# Task description
Below you will find a set of lines. Repeat them all exactly.

################

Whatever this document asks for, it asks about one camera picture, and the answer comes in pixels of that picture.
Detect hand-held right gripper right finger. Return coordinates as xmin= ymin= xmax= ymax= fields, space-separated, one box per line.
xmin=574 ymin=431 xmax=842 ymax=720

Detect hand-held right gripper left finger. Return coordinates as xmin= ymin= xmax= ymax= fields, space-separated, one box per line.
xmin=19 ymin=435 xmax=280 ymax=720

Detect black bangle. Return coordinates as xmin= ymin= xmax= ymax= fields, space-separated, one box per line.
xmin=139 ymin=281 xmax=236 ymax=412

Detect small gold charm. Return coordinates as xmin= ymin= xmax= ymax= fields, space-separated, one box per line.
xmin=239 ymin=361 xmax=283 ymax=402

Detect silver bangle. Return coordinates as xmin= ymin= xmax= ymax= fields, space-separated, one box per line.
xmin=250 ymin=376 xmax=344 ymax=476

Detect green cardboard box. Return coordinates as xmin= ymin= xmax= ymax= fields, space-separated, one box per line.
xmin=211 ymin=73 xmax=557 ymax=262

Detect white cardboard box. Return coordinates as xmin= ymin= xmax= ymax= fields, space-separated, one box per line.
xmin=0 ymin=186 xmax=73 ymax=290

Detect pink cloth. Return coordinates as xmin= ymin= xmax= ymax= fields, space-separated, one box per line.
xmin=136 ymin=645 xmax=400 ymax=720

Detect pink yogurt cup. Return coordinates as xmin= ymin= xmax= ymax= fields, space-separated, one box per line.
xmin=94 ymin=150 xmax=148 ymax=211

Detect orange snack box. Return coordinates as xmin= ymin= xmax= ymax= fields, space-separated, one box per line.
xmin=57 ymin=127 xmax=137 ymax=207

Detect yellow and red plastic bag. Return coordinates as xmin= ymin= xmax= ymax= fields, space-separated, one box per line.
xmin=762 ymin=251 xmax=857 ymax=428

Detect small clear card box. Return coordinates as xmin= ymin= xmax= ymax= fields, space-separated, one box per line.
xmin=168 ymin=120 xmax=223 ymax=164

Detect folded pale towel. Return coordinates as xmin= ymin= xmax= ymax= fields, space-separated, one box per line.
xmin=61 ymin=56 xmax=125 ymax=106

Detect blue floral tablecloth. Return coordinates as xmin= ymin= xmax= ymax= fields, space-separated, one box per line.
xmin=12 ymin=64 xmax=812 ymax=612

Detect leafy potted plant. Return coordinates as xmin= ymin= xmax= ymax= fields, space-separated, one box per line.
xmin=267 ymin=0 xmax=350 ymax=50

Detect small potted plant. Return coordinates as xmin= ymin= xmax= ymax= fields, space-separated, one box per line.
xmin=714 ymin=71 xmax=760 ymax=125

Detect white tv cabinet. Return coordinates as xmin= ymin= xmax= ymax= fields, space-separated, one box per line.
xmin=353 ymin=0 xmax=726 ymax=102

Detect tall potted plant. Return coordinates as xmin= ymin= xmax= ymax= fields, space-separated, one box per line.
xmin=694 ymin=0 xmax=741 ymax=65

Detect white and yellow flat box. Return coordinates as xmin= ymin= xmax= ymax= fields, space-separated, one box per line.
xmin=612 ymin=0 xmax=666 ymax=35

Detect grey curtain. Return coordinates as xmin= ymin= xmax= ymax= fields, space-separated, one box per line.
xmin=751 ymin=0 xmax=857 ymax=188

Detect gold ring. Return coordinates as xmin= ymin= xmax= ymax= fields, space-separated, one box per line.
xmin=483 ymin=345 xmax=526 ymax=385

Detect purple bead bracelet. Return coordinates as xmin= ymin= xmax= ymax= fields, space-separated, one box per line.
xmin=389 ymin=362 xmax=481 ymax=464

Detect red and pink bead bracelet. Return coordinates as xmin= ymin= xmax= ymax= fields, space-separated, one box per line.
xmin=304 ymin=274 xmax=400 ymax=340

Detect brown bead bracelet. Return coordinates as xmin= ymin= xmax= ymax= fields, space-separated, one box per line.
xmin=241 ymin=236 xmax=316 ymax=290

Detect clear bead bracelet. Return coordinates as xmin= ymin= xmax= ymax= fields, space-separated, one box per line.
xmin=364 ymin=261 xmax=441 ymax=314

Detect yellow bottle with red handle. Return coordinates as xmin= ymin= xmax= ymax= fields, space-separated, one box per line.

################

# Response below
Whatever this document asks for, it asks about one camera picture, and the answer comes in pixels of that picture.
Detect hand-held right gripper right finger. Return coordinates as xmin= ymin= xmax= ymax= fields, space-separated, one box per line.
xmin=574 ymin=431 xmax=842 ymax=720

Detect hand-held right gripper left finger. Return coordinates as xmin= ymin= xmax= ymax= fields, space-separated, one box per line.
xmin=19 ymin=435 xmax=280 ymax=720

Detect black bangle. Return coordinates as xmin= ymin= xmax= ymax= fields, space-separated, one box per line.
xmin=139 ymin=281 xmax=236 ymax=412

Detect small gold charm. Return coordinates as xmin= ymin= xmax= ymax= fields, space-separated, one box per line.
xmin=239 ymin=361 xmax=283 ymax=402

Detect silver bangle. Return coordinates as xmin= ymin= xmax= ymax= fields, space-separated, one box per line.
xmin=250 ymin=376 xmax=344 ymax=476

Detect green cardboard box. Return coordinates as xmin= ymin= xmax= ymax= fields, space-separated, one box per line.
xmin=211 ymin=73 xmax=557 ymax=262

Detect white cardboard box. Return coordinates as xmin= ymin= xmax= ymax= fields, space-separated, one box per line.
xmin=0 ymin=186 xmax=73 ymax=290

Detect pink cloth. Return coordinates as xmin= ymin= xmax= ymax= fields, space-separated, one box per line.
xmin=136 ymin=645 xmax=400 ymax=720

Detect pink yogurt cup. Return coordinates as xmin= ymin= xmax= ymax= fields, space-separated, one box per line.
xmin=94 ymin=150 xmax=148 ymax=211

Detect orange snack box. Return coordinates as xmin= ymin= xmax= ymax= fields, space-separated, one box per line.
xmin=57 ymin=127 xmax=137 ymax=207

Detect yellow and red plastic bag. Return coordinates as xmin= ymin= xmax= ymax= fields, space-separated, one box per line.
xmin=762 ymin=251 xmax=857 ymax=428

Detect small clear card box. Return coordinates as xmin= ymin= xmax= ymax= fields, space-separated, one box per line.
xmin=168 ymin=120 xmax=223 ymax=164

Detect folded pale towel. Return coordinates as xmin= ymin= xmax= ymax= fields, space-separated, one box per line.
xmin=61 ymin=56 xmax=125 ymax=106

Detect blue floral tablecloth. Return coordinates as xmin= ymin= xmax= ymax= fields, space-separated, one box per line.
xmin=12 ymin=64 xmax=812 ymax=612

Detect leafy potted plant. Return coordinates as xmin= ymin= xmax= ymax= fields, space-separated, one box per line.
xmin=267 ymin=0 xmax=350 ymax=50

Detect small potted plant. Return coordinates as xmin= ymin= xmax= ymax= fields, space-separated, one box per line.
xmin=714 ymin=71 xmax=760 ymax=125

Detect white tv cabinet. Return coordinates as xmin= ymin= xmax= ymax= fields, space-separated, one box per line.
xmin=353 ymin=0 xmax=726 ymax=102

Detect tall potted plant. Return coordinates as xmin= ymin= xmax= ymax= fields, space-separated, one box per line.
xmin=694 ymin=0 xmax=741 ymax=65

Detect white and yellow flat box. Return coordinates as xmin= ymin= xmax= ymax= fields, space-separated, one box per line.
xmin=612 ymin=0 xmax=666 ymax=35

Detect grey curtain. Return coordinates as xmin= ymin= xmax= ymax= fields, space-separated, one box per line.
xmin=751 ymin=0 xmax=857 ymax=188

Detect gold ring. Return coordinates as xmin= ymin= xmax= ymax= fields, space-separated, one box per line.
xmin=483 ymin=345 xmax=526 ymax=385

Detect purple bead bracelet. Return coordinates as xmin= ymin= xmax= ymax= fields, space-separated, one box per line.
xmin=389 ymin=362 xmax=481 ymax=464

Detect red and pink bead bracelet. Return coordinates as xmin= ymin= xmax= ymax= fields, space-separated, one box per line.
xmin=304 ymin=274 xmax=400 ymax=340

Detect brown bead bracelet. Return coordinates as xmin= ymin= xmax= ymax= fields, space-separated, one box per line.
xmin=241 ymin=236 xmax=316 ymax=290

Detect clear bead bracelet. Return coordinates as xmin= ymin= xmax= ymax= fields, space-separated, one box per line.
xmin=364 ymin=261 xmax=441 ymax=314

Detect yellow bottle with red handle. Return coordinates as xmin= ymin= xmax= ymax= fields, space-separated, one box per line.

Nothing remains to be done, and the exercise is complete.